Patient - OHDSI/ETL--PulmonaryHypertensionRegistries GitHub Wiki

The CDM is a patient-centric model, so the person table is essential. Here are some aspects worth paying attention to.

One working on harmonization projects should always keep in mind that person source value should be unique across all aggregated datasets. If source datasets are in SDTM, unique subject identifiers (USUBJID) are preferred over just subject identifiers (SUBJID). If source data are in a different format, the idea of USUBJID is easily adjustable and transferable - use a combination of a study identifier and a unique patient identifier within the study as a person source value.

Among mandatory person attributes, the year of birth is a top priority. However, it is not always available in the source data. See the Getting Full Dates chapter to find out how to calculate the year of birth.

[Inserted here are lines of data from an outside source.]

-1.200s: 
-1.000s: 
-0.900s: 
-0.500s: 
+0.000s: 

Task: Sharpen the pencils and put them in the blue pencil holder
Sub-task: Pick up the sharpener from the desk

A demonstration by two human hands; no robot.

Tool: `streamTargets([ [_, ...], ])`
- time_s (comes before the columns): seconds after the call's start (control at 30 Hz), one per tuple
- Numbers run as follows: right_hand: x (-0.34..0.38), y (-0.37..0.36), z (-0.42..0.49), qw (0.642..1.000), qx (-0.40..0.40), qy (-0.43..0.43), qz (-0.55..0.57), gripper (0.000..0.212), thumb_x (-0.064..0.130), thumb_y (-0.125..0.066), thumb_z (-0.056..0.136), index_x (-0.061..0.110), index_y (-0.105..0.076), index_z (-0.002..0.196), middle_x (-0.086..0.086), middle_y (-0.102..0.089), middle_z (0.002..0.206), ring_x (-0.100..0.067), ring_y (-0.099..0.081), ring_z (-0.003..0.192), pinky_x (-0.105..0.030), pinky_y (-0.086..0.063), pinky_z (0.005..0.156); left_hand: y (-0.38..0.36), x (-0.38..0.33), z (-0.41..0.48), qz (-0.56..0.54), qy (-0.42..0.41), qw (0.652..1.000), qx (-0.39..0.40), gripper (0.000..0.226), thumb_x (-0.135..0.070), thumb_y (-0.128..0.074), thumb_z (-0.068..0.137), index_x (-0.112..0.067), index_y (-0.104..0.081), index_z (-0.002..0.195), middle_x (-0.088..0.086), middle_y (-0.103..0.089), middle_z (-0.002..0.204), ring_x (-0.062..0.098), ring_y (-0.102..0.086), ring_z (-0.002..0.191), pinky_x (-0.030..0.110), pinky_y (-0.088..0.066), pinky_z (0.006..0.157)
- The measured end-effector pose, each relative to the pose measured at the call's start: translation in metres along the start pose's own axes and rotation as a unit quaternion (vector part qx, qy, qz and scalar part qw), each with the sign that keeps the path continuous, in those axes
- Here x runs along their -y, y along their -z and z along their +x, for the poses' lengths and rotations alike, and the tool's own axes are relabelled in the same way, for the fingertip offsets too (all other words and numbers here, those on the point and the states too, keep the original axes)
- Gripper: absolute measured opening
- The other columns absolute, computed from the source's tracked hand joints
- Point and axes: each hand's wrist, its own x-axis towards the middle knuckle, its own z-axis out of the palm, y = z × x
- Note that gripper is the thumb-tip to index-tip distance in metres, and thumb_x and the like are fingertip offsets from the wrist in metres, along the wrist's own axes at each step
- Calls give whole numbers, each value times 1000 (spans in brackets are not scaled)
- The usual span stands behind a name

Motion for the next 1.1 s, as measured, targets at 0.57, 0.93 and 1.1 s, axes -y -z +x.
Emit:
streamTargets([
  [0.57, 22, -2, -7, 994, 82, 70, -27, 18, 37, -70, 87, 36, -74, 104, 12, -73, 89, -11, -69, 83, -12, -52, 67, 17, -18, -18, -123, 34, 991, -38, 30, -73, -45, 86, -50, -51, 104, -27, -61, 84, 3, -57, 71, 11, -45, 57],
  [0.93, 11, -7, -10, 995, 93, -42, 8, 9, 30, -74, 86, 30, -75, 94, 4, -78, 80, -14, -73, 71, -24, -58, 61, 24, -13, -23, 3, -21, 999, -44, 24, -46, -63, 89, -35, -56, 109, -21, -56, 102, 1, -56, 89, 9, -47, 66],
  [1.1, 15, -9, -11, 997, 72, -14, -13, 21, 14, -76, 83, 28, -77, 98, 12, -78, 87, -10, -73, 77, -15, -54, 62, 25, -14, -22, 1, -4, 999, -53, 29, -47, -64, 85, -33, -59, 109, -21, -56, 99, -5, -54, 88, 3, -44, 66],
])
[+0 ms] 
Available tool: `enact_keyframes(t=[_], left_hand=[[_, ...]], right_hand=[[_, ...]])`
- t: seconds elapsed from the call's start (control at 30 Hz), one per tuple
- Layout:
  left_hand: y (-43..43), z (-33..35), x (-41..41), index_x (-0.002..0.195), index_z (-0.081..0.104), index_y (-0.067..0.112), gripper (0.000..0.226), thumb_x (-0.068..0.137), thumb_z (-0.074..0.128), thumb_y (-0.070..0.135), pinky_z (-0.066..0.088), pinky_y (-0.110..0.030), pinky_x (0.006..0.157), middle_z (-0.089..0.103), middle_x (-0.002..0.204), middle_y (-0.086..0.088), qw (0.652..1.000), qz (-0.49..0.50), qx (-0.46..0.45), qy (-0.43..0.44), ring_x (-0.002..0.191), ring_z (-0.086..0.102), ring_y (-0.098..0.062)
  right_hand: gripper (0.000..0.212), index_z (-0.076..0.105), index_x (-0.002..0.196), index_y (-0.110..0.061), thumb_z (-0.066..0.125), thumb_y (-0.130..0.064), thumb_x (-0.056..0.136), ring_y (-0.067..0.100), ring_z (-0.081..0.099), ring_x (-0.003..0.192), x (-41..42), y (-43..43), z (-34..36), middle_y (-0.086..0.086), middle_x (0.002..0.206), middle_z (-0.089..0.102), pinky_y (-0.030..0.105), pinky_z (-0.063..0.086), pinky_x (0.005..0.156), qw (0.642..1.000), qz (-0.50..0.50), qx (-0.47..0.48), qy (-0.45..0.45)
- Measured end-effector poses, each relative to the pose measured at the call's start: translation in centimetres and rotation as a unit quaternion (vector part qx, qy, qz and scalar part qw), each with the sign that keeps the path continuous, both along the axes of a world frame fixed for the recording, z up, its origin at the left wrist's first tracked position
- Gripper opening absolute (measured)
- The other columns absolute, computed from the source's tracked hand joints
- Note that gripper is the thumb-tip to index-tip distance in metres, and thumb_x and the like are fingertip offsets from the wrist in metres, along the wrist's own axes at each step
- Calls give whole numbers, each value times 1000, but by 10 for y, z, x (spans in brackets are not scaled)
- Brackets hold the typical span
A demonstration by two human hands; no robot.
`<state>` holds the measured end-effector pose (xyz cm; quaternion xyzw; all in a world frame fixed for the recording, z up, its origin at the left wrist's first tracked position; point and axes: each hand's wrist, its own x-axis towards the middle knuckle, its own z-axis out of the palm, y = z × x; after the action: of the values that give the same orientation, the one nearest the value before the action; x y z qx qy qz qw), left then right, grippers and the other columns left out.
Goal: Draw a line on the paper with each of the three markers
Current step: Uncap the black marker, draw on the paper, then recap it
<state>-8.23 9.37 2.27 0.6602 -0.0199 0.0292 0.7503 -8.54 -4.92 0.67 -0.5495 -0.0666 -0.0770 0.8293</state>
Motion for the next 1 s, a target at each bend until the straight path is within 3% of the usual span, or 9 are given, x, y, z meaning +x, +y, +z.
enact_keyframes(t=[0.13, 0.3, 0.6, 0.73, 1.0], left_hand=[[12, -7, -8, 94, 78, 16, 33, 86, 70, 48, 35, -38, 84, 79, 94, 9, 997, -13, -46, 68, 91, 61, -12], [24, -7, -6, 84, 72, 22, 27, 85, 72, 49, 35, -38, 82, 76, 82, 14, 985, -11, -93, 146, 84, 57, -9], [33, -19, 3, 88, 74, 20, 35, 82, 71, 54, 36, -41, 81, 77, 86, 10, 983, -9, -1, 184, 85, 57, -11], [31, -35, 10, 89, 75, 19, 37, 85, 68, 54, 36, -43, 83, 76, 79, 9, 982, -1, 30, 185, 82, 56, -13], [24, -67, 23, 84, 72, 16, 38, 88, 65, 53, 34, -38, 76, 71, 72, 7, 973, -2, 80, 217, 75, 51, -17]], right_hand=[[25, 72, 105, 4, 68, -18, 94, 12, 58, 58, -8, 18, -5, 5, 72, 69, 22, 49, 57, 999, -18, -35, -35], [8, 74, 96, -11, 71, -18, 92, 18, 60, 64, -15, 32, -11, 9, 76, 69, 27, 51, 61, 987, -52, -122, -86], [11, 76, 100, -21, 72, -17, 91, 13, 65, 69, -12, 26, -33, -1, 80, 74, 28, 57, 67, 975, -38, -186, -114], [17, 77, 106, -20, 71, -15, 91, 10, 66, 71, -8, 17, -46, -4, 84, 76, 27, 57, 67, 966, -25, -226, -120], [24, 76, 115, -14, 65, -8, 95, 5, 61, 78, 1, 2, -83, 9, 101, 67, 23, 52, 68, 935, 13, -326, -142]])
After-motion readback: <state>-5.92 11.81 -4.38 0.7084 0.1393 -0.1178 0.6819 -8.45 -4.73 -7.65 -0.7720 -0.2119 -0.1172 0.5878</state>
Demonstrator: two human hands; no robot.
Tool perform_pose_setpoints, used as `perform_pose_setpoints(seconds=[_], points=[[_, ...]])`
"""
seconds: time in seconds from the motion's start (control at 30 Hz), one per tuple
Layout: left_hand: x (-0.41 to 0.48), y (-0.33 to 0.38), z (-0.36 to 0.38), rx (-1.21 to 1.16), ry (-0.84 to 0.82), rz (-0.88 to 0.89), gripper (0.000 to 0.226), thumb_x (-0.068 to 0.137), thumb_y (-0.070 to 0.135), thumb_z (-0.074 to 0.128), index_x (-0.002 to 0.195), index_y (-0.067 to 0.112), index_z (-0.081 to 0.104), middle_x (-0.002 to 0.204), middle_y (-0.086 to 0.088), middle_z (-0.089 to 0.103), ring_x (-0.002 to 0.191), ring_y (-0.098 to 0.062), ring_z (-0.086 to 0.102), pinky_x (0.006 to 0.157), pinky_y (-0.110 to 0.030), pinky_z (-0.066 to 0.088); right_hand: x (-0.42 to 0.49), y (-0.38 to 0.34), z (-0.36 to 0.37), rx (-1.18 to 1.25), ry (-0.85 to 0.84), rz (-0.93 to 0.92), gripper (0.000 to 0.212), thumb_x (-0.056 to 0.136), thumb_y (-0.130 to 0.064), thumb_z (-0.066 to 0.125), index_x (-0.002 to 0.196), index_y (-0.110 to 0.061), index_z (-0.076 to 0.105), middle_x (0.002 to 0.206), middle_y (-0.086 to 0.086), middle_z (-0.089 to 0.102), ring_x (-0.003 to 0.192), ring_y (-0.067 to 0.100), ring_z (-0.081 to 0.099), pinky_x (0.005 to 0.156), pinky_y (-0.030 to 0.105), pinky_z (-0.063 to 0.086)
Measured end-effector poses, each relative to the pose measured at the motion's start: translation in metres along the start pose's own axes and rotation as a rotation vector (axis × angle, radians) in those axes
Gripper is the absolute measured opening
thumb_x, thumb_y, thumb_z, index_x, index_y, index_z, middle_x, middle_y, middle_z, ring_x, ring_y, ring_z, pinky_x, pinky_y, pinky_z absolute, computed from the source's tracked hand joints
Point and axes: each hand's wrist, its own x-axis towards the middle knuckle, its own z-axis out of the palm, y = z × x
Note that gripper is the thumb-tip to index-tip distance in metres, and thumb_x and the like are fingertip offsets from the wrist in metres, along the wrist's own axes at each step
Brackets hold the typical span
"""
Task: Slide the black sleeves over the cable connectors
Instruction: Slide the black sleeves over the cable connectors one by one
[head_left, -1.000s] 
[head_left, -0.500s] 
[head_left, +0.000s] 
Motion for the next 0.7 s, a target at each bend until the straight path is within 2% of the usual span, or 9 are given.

We recommend substituting original un-mappable values with some generic ones for race and ethnicity. This will allow you to do some analysis based on source values rather than concept ids since the latter is 0. For example, one dataset can have 'Mixed' or 'Mixed race' as a value for the race, the other - '2 or more races', etc. This type of race is non-standard and thus cannot be populated in race_concept_id. In this case, it makes sense to substitute original values with one, let us say 'MIXED', and put it into race_source_value. This will allow you to pick all mixed raced patients out for analysis from all studies without writing complex regular expressions. In such a manner, 'OTHER' and 'UNSPECIFIED' categories for races and ethnicities can be created if it adds value for analysis.